U.S.-UKRAINE BUSINESS COUNCIL GAINS 100th MEMBER
Boosts membership 88 percent in one year

By Yuliya Melnyk, Washington, D.C., Special the Kyiv Post
Kyiv Post, Kyiv, Ukraine, Wednesday, December 24, 2008

WASHINGTON, D.C. - For those investors willing to look past the global economic crisis and ubiquitous corruption in Ukraine, there is a bright
economic future ahead – perhaps sometime in 2011.

That’s the message some participants gave during the Dec. 17 annual meeting of the U.S.-Ukraine Business Council [USUBC] in Washington, D.C. One measure of success: Microsoft has recently joined the council, becoming the 100th member of the trade association.

USUBC Annual Meeting 2008

“Microsoft is very committed to the Ukrainian market and continues to expand its programs in Ukraine,” Dorothy Dwoskin, the senior director of global trade policy and strategy in Microsoft, said.

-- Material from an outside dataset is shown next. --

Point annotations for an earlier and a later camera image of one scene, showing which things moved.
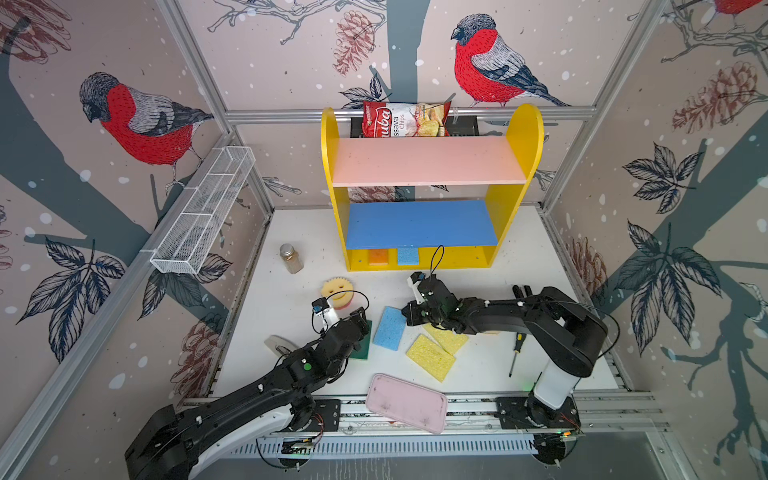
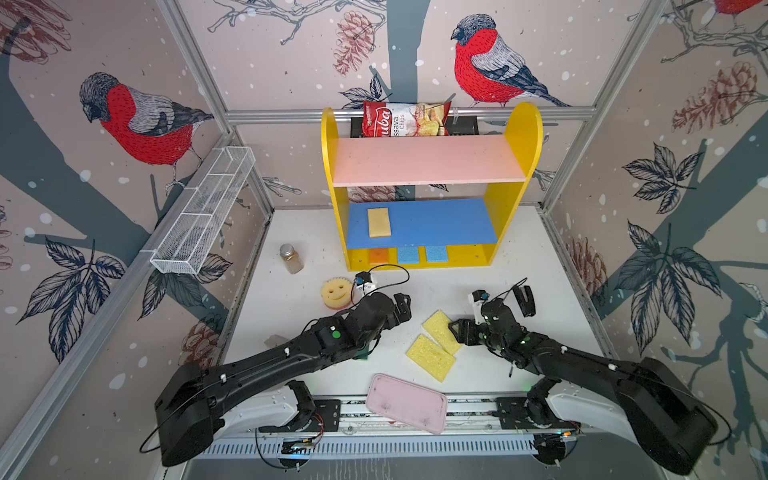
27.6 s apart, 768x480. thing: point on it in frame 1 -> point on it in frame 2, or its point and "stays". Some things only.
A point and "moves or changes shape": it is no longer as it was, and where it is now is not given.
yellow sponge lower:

Morgan Williams, president of U.S.-Ukraine Business Council, said membership in the organization has gone from 22 members in 2007 to 100 members this year.” The group “added one new member per week in 2008,” Williams said.

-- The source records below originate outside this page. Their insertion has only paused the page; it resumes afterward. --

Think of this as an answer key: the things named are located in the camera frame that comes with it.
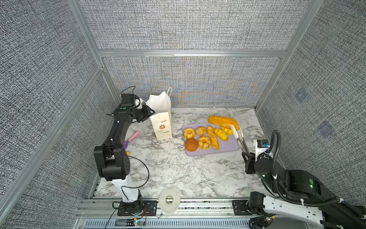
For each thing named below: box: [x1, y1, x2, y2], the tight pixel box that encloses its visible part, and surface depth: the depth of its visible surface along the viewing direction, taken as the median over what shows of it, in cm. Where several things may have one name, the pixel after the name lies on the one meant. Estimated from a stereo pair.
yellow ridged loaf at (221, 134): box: [213, 127, 229, 142], surface depth 102 cm
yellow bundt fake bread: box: [183, 127, 196, 140], surface depth 101 cm
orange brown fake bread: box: [185, 137, 199, 153], surface depth 95 cm
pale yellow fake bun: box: [195, 125, 207, 136], surface depth 102 cm
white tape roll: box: [158, 187, 181, 214], surface depth 77 cm
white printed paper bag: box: [145, 87, 173, 141], surface depth 91 cm
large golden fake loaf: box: [207, 115, 240, 131], surface depth 78 cm
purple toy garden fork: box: [123, 131, 141, 150], surface depth 102 cm
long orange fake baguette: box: [206, 125, 220, 151], surface depth 101 cm
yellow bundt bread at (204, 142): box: [198, 135, 212, 150], surface depth 97 cm

One key to the organization’s popularity is the “timely information [members receive] on the Ukrainian business climate and effective advocacy for reform and action,” as U.S. Ambassador William Taylor stated in a letter to the council.

International Monetary Fund representatives attended to explain the $16.4 billion credit to Ukraine and to offer predictions about its economic future.
Ceyla Pazarbasiouglu, the new IMF mission chief in Ukraine, said the nation’s growth rate may return to 5 to 6 percent by 2011, with lower inflation, assuming a global recovery in the second half of 2009.

Yuriy Yakusha, also of the IMF, noted that more than 1.5 million tons of goods are sitting in Ukrainian ports and not being exported because other
nations’ importers are suffering from the global crisis.

USUBC 100th member - Microsoft

But familiar stories of corruption emerged.

Bruce Marks, managing director of the Philadelphia law firm Marks & Sokolov, said his lawyers bypass Ukrainian courts altogether. “We don’t litigate in
Ukraine. Ever,” Marks said, because of the corruption. But he hasn’t given up. “It is necessary to be patient of the democratic processes slow
development,” Marks said.

Jack Heller, attorney and partner Heller & Rosenblatt in Washington, D.C., reminded the audience that “the facts of expropriations of the U.S.
investors’ properties are well-known” and that the investment climate needs to be improved. Heller said IMF financial support is a good chance to remind
Ukrainian government officials of their obligations to improve the situation.